→ Task prompt
Review the listing and copy each line that holds the word "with".

====

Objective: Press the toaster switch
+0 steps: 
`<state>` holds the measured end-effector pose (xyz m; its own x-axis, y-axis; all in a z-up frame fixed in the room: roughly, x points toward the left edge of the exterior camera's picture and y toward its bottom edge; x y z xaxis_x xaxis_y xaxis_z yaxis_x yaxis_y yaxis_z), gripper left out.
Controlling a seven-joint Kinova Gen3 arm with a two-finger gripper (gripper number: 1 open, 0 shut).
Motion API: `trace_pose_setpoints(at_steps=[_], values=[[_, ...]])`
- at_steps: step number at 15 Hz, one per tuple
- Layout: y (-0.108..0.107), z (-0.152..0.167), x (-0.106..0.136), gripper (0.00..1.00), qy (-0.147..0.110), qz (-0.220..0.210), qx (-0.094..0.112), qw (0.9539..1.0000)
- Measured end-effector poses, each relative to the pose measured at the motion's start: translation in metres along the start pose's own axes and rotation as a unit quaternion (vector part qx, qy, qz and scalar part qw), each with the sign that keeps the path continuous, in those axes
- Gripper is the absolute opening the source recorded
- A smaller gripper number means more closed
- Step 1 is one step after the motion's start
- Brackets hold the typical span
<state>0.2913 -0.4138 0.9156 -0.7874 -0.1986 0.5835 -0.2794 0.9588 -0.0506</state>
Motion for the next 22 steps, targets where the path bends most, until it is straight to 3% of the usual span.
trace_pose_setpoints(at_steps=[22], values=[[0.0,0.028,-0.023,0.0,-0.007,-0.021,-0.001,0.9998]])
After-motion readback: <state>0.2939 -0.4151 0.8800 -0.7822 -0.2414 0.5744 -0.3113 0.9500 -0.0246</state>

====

→ Written response
Controlling a seven-joint Kinova Gen3 arm with a two-finger gripper (gripper number: 1 open, 0 shut).
- Measured end-effector poses, each relative to the pose measured at the motion's start: translation in metres along the start pose's own axes and rotation as a unit quaternion (vector part qx, qy, qz and scalar part qw), each with the sign that keeps the path continuous, in those axes

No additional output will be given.